🤖 AI Summary
This study addresses the theoretical assessment of neural network compressibility limits. We extend the Minimum Description Length (MDL) principle—traditionally applicable only to regular models—to singular statistical models by integrating singular learning theory, and propose a novel model complexity estimator based on the Local Learning Coefficient (LLC). Systematic evaluation on the Pythia model family demonstrates a strong linear correlation between LLC and achievable compression ratios across diverse techniques, including quantization and tensor decomposition.
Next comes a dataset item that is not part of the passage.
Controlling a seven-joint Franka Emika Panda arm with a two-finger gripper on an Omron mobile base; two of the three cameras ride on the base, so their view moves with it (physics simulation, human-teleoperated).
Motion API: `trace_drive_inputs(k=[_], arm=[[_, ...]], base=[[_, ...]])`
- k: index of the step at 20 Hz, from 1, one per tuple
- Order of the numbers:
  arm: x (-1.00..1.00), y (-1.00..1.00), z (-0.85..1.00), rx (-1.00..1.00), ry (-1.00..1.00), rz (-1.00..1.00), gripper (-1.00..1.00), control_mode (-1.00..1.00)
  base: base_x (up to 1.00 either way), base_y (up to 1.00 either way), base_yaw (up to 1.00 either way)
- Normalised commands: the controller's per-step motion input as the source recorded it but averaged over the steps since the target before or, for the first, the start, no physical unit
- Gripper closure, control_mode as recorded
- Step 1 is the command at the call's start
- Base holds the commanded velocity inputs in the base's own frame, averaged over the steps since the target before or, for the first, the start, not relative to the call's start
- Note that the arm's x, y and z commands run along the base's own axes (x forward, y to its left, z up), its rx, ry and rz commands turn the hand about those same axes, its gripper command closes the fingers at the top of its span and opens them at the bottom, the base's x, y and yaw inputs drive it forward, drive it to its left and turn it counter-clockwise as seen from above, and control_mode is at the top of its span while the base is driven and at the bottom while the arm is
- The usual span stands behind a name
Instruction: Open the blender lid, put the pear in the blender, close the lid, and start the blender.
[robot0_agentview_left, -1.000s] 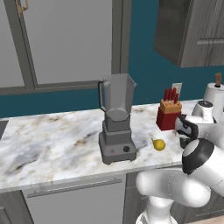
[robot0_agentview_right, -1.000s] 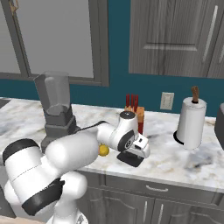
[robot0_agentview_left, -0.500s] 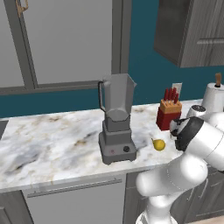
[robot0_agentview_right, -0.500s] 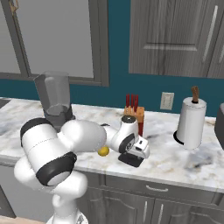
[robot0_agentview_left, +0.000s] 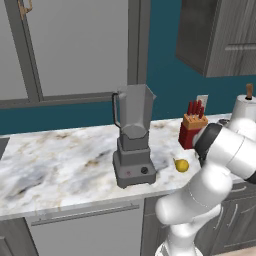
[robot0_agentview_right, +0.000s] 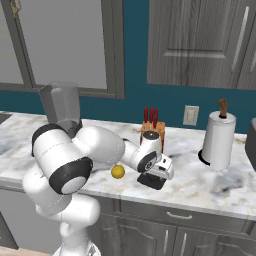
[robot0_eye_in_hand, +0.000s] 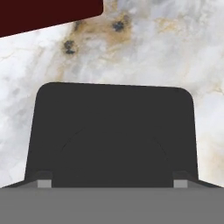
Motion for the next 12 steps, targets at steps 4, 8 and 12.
trace_drive_inputs(k=[4,8,12], arm=[[0.06,0.01,0.13,0.0,0.01,0.0,-1.0,-1.0],[0.0,0.05,0.46,0.0,0.01,0.0,-1.0,-1.0],[0.0,0.06,0.57,-0.01,0.0,0.0,-1.0,-1.0]], base=[[0.0,0.0,0.0],[0.0,0.0,0.0],[0.0,0.0,0.0]])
Our approach yields the first computationally tractable, theoretically grounded complexity measure for neural networks, overcoming the fundamental limitation that conventional MDL is inapplicable to non-regular (singular) models. By establishing a principled, interpretable link between intrinsic model complexity and compressibility, this work provides a rigorous theoretical framework for characterizing fundamental compression limits in deep learning.
📝 Abstract
We study neural network compressibility by using singular learning theory to extend the minimum description length (MDL) principle to singular models like neural networks. Through extensive experiments on the Pythia suite with quantization, factorization, and other compression techniques, we find that complexity estimates based on the local learning coefficient (LLC) are closely, and in some cases, linearly correlated with compressibility. Our results provide a path toward rigorously evaluating the limits of model compression.